Directions for this task: Filter the listing below, keeping every line that holds "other".

┌──

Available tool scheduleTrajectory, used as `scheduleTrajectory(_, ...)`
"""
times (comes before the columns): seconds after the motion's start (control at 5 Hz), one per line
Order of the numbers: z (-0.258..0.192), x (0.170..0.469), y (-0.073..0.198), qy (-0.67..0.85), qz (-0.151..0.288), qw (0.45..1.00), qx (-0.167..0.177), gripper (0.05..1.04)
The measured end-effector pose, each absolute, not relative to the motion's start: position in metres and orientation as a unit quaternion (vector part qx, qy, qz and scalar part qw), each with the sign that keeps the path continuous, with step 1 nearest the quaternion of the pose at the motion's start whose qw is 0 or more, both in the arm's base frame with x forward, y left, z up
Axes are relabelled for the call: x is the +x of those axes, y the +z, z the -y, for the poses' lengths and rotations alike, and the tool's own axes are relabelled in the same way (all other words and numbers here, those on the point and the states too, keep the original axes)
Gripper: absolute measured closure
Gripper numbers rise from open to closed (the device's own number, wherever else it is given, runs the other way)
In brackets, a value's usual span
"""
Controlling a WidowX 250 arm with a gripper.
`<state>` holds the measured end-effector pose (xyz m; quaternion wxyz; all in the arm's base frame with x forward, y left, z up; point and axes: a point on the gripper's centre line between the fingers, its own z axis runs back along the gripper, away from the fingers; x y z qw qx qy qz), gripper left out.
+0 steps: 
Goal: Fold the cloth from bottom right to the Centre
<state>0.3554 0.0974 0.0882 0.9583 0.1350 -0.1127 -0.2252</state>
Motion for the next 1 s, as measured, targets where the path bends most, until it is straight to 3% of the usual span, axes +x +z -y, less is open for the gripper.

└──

Response area:
Axes are relabelled for the call: x is the +x of those axes, y the +z, z the -y, for the poses' lengths and rotations alike, and the tool's own axes are relabelled in the same way (all other words and numbers here, those on the point and the states too, keep the original axes)
Gripper numbers rise from open to closed (the device's own number, wherever else it is given, runs the other way)

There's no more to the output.